But all the while I circled that lot, I couldn’t take my eyes off of Fort Casper—or what was left of it. It was just over a low fence, standing much as it must’ve a hundred and sixty years ago when Jane led her war party of Sioux and Comanche Indians down on a garrison of what she called Galvanized Yankees and their gray alien warlord. And between that wooden stockade and me there was probably a hundred feet of perfectly unblemished snow. Snow that would show every footstep.

It didn’t look at all how I imagined it. In Gram’s stories, the stockades were a hundred feet high and sprawling like castle walls. Or maybe that was all on account of my having been twelve when she first told me. From the parking lot, the walls were maybe low enough you could touch their tips with an up-stretched hand. And most were just the backsides of log-cabin shacks.

I did a few turns around the parking lot not knowing quite what to do. This didn’t seem right. This wasn’t the fort Jane attacked. And I felt stupid for coming all this way and standing alone in a freezing parking lot. I took out my phone to see where Scott was but there wasn’t any signal. What would he do, anyway?

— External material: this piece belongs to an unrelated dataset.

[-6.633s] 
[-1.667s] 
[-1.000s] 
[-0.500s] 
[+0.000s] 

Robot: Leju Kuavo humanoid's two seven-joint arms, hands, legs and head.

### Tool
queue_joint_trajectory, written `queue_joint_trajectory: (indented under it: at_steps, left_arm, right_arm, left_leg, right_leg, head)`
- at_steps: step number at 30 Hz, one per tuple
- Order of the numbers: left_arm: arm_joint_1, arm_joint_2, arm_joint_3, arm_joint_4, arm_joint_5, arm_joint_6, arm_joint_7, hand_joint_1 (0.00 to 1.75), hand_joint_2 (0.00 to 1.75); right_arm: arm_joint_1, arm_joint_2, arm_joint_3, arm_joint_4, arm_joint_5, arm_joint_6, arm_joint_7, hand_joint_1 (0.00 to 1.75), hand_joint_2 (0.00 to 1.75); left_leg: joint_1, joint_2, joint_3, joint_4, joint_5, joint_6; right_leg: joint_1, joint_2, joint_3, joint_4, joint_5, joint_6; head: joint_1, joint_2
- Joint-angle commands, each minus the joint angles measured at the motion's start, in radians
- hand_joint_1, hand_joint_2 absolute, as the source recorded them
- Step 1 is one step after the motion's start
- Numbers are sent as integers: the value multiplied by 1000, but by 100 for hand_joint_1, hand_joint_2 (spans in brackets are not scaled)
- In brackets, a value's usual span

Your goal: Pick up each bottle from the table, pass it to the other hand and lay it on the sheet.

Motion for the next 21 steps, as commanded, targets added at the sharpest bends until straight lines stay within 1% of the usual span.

Wouldn’t he just agree this was all a waste and drive me away?

I walked up to the fence and looked more at that fort. There were some bare teepee poles not far off and fort buildings and stockade just behind. I could see what looked like a Navy mast rising over the building, flags snapping against it in the wind. And snow whipping around everywhere in little tornadoes.

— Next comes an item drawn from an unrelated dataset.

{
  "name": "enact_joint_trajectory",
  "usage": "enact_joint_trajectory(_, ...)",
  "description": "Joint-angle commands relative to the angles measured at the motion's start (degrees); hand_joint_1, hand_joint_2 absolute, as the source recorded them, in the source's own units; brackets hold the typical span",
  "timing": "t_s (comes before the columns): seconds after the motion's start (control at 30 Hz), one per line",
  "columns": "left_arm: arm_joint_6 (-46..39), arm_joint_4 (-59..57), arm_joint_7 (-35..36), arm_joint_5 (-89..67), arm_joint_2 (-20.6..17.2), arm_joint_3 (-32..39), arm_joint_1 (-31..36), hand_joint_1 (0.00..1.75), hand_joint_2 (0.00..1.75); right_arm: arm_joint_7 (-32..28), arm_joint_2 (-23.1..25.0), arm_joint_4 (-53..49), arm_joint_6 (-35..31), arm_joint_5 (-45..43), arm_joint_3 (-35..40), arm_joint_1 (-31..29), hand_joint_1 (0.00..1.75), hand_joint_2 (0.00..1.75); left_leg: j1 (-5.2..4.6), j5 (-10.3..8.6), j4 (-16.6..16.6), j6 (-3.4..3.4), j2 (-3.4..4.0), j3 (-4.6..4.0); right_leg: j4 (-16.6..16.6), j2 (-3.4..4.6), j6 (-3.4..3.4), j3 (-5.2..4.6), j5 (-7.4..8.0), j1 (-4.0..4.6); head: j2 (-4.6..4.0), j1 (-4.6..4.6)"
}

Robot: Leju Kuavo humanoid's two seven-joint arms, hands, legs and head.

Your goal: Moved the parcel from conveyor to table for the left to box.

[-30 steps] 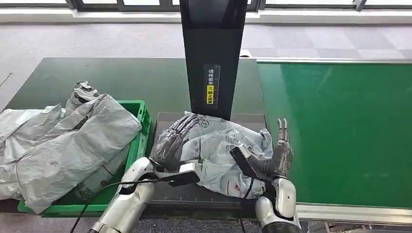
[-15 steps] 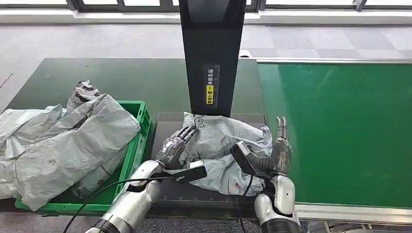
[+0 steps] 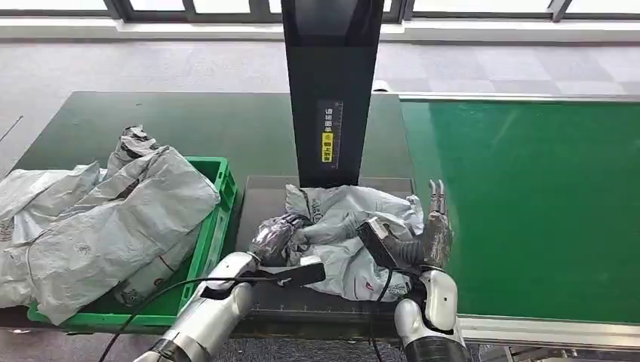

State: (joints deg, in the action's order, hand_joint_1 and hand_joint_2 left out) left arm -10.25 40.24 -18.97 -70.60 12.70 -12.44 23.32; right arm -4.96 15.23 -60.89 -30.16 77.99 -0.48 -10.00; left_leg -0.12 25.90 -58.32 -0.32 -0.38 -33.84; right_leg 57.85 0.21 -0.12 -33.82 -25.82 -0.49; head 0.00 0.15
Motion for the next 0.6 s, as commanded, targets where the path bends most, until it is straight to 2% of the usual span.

But through a gap in between some of the buildings, I could make out the end of a bridge.

Seeing the bridge quieted the flutter of nerves in my stomach. The teepees and the fort and the monuments and all that reconstructed noise… those were just backup band to that bridge. That bridge was once the center of a gigantic battle on the Platte. A battle where my fifteen-year-old namesake Calamity Jane faced off in single combat with a gray-skinned monster. How often had Gram told me that story? How often had I drifted off to sleep imagining myself standing on that bridge, her rifle in my hand and her curses on my lips. I could conquer anything in those dreams. I could recover any loss. And here I was, in sight of the real bridge and hesitating on account of some mismatched expectations?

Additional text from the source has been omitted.